ABOUT THIS EXERCISE –
Check every line of the entries below for "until", and copy the lines that have it.

THE DATA –
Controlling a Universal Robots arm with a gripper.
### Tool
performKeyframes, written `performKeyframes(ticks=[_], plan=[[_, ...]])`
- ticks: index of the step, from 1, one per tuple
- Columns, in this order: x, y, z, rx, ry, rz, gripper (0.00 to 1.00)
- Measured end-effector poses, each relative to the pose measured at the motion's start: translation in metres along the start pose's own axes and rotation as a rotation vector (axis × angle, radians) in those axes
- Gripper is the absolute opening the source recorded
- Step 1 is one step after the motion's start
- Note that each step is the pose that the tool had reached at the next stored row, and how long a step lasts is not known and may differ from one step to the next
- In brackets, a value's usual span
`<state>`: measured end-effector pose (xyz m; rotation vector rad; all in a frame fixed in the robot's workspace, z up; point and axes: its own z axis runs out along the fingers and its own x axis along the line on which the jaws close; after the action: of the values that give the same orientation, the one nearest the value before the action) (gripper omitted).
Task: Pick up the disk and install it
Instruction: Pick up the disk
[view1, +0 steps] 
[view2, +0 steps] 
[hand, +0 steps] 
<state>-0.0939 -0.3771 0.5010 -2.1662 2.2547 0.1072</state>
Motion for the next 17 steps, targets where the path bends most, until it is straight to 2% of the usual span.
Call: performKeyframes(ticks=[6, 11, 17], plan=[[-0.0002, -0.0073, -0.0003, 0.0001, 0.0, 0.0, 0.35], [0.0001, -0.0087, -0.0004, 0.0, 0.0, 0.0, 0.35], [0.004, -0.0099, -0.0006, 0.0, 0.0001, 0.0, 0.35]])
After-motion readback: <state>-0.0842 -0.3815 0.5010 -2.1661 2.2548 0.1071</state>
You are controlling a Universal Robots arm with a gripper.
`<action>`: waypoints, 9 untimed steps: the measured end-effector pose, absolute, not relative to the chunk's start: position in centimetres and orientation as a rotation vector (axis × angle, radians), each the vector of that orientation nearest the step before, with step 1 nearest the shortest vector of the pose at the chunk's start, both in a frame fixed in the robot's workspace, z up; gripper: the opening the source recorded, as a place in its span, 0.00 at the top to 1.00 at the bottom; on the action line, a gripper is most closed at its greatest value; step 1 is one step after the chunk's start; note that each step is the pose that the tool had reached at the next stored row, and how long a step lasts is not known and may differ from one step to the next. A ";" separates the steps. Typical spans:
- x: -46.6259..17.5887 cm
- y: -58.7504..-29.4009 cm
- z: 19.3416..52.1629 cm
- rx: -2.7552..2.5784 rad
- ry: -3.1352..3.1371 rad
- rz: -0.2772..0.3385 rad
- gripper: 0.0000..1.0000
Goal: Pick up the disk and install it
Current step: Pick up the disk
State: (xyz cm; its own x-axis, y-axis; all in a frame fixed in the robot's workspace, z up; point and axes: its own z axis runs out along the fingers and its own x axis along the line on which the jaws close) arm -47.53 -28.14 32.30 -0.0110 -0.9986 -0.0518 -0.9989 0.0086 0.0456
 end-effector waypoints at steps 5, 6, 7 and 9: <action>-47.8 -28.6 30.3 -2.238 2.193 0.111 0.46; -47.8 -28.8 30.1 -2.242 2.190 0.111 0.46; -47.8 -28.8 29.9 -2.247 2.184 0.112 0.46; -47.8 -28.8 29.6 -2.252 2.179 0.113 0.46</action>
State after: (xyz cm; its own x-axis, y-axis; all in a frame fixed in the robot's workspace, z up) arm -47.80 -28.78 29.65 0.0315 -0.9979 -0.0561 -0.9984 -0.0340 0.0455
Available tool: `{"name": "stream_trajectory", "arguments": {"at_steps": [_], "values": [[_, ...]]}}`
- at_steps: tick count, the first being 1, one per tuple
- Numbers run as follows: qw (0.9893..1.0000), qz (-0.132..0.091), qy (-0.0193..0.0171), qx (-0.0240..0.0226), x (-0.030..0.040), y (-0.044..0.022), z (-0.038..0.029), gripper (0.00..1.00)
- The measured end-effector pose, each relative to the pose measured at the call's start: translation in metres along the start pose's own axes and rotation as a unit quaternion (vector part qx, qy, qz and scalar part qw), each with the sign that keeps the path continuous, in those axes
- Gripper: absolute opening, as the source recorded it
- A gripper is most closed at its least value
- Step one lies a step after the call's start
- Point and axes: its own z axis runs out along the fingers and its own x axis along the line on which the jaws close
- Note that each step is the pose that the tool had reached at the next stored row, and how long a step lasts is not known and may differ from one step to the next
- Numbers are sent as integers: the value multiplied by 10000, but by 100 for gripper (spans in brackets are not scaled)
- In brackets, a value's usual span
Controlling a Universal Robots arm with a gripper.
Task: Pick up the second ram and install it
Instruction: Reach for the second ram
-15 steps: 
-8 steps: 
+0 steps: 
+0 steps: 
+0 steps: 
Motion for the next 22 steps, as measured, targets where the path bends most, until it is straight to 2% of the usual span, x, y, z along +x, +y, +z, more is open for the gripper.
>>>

EXERCISE RESPONSE –
Motion for the next 17 steps, targets where the path bends most, until it is straight to 2% of the usual span.
Motion for the next 22 steps, as measured, targets where the path bends most, until it is straight to 2% of the usual span, x, y, z along +x, +y, +z, more is open for the gripper.

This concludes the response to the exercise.